What you have to know to answer this question correctly though is that even if she's pregnant, she's at most at 2 weeks gestation and since the three germinal layers haven't formed yet the embryo will either survive intact or die if there's any sort of anomaly. this is when most abortions happen and the pt doesn't even know she was pregnant. the time period with the greatest teratogenic risk is from 3 to 15 weeks gestation when organ development takes place. Also you have to know that no single diagnostic procedure has enough radiation exposure to threaten the development of the pre-embryo embryo or fetus. you need more than 5 rads to have an increase in risk of developing anomalies, and a single x-ray has well under 1 rad. So even though we don't like to give unnecessary radiation to pregnant women 1 x-ray isn't going to do anything, she'll get more radiation if she went to the beach for the day.

another excellent question and something that's totally fair game for the USMLE.


This is definitely correct for answering questions and what attending will tell you. Although the cumulative radiation part I always disagree on....Radiation exposure like this is hit or miss imo...If you get 10 CTs, then the odds of getting an anomaly are 10x greater than if you get one---but the idea of having zero risk if you only get one is pretty silly....Since zero times 10 would still be zero. But it is generally considered a negligible risk. The chances of having an anomoly in even a perfectly healthy pregnancy in a young woman is at least 3% or so anyway...which is considerably higher than the risk from any given diagnostic test.
 
to further strengthen the Abd xray answer, if you suspect ruptured ectopic, usually a history of PID or previous ectopics is given, not that this is a deciding factor but also something to think about. if they say "has a hx of PUD" usually think rupture first.
 
i would have picked Abd X-ray. But i think your reasoning is perfectly fine. In reality, u would probably do both at the same time.

I thought weeks 3-8 of gestation are most sensitive to teratogens and such. A LMP of 30 days ago is about 4 weeks. If she was pregnant, couldn't x-rays do damage?
 
I thought weeks 3-8 of gestation are most sensitive to teratogens and such. A LMP of 30 days ago is about 4 weeks. If she was pregnant, couldn't x-rays do damage?

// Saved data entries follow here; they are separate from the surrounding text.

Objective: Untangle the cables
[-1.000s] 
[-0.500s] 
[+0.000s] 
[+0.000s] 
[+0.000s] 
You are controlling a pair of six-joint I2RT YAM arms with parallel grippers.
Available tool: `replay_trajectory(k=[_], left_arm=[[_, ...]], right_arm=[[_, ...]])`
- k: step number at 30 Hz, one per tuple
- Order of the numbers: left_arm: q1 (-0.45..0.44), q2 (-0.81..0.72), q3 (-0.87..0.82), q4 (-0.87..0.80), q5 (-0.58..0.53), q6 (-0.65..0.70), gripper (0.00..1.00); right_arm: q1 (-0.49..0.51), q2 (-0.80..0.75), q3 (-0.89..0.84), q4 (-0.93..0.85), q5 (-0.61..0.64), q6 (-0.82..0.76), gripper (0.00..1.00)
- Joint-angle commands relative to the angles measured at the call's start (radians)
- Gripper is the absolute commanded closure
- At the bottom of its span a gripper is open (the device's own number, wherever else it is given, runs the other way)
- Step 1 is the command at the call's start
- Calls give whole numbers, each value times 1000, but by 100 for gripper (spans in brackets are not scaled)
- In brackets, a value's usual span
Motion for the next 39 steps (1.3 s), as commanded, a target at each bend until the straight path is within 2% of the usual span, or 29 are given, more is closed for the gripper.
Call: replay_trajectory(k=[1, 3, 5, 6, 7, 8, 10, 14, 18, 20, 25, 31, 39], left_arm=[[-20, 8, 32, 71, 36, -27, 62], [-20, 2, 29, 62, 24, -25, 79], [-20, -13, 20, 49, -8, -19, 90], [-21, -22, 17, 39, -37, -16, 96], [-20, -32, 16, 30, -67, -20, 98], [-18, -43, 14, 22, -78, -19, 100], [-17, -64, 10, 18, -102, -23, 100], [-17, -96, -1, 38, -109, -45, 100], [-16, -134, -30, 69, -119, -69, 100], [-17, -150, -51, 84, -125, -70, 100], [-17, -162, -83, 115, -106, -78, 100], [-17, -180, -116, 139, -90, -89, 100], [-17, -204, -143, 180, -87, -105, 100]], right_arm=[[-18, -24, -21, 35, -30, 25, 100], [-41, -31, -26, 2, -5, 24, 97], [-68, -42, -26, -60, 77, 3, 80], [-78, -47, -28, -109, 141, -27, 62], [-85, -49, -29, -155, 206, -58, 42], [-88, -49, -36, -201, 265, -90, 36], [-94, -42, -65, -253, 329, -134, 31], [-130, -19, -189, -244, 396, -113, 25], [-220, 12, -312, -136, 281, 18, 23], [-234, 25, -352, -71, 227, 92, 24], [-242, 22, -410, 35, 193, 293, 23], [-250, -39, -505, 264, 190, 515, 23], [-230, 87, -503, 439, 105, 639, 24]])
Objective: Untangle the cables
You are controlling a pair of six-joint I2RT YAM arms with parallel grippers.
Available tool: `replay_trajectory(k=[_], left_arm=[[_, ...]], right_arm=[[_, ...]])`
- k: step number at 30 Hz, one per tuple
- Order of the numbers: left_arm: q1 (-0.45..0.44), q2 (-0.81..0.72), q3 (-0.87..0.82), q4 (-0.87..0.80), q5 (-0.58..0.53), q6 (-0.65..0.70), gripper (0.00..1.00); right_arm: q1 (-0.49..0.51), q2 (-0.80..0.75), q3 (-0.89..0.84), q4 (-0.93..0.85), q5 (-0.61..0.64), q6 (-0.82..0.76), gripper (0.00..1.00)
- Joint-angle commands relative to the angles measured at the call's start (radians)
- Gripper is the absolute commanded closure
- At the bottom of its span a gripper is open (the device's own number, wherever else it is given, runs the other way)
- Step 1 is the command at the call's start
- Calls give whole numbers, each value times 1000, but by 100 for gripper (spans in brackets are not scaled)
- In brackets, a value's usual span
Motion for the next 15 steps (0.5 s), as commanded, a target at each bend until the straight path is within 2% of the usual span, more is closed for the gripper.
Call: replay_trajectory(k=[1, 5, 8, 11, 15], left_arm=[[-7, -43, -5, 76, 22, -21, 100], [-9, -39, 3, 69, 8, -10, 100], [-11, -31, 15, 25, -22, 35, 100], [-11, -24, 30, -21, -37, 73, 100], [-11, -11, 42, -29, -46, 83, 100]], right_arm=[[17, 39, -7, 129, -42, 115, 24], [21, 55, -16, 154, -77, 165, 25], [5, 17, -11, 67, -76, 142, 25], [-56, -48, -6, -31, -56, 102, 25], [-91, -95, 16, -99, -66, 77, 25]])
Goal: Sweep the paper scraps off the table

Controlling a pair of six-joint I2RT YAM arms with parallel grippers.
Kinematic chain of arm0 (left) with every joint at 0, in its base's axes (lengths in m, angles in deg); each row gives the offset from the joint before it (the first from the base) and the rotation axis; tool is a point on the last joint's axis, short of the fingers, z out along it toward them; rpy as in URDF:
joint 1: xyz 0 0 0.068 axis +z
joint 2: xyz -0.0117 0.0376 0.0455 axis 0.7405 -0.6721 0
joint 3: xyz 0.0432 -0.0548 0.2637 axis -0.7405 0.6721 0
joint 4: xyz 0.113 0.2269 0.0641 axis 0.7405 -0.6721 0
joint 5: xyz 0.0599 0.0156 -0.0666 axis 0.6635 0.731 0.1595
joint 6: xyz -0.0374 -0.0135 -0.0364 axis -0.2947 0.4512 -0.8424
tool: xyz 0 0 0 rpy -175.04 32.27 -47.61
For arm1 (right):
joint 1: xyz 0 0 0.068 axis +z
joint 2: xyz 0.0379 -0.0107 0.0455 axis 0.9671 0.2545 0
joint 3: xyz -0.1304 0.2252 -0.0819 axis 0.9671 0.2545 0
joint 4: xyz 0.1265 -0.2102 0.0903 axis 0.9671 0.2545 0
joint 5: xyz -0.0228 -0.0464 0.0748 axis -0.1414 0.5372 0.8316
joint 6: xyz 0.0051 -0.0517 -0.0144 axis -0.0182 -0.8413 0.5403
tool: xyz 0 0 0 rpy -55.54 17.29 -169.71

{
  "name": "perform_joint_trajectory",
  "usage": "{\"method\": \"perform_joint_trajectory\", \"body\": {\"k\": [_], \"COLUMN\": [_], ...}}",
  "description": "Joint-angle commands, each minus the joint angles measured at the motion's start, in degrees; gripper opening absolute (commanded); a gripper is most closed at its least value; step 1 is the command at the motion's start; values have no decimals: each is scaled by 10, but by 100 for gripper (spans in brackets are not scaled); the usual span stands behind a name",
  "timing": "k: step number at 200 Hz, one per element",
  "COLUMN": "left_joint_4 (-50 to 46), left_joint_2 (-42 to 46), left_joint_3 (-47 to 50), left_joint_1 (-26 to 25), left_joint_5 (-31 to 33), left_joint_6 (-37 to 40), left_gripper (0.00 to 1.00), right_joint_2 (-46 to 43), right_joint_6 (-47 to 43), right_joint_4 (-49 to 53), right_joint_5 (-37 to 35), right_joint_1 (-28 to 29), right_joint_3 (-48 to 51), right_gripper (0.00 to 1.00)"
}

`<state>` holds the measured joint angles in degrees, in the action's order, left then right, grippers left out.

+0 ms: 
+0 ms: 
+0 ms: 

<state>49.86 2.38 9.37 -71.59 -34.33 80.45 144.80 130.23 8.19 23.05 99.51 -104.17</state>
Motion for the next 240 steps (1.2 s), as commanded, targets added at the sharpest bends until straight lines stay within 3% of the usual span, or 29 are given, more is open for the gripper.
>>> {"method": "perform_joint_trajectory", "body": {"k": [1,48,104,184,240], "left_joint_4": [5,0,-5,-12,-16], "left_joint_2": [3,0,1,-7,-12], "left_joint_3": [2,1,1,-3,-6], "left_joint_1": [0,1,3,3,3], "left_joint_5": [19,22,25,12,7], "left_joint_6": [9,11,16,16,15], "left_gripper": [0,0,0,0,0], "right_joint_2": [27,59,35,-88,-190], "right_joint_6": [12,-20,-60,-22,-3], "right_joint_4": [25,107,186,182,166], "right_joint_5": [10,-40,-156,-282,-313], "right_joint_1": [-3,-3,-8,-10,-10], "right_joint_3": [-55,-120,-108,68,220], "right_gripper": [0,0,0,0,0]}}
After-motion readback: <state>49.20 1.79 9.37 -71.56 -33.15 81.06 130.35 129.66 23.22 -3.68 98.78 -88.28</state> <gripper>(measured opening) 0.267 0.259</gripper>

If the LMP was 30 days, that was the menstrual phase.
For most women the ovulation happens around day 14 or about two weeks after the LMP. Therefore as RussianJoo stated above the age of the fetus is actually about 2 weeks. Thus low risk or teratogenicity since the embryo will either survive intact or die b/c the three germ layers haven't formed yet
 
If the LMP was 30 days, that was the menstrual phase.
For most women the ovulation happens around day 14 or about two weeks after the LMP. Therefore as RussianJoo stated above the age of the fetus is actually about 2 weeks. Thus low risk or teratogenicity since the embryo will either survive intact or die b/c the three germ layers haven't formed yet

Thanks!
 
I think Risk Vs. Benefit is the key principle here.
The benefit of quick dx of this potentially life threatening situation (free air on AXR would lead to laparotomy), and the desire to save the life of both the mother and child, X-ray is justified, especially considering the extremely low chance of teratogenicity. that's my opinion.
 
Test-world: woman is not pregnant as her stated LMP is correct, or if she is it'll be a 2week fetus, and this question is a PUD question where everything points in that direction, esp. absence of bowel sounds and initial epigastric pain despite later lower abdominal pain.


Real-world: woman potentially has a 6 week fetus (LMP may not have been an actual period), the woman needs both tests as ruptured ectopics can cause acute abdomen too. Both tests are potentially easy and fast. The initial test is whichever one you get to first.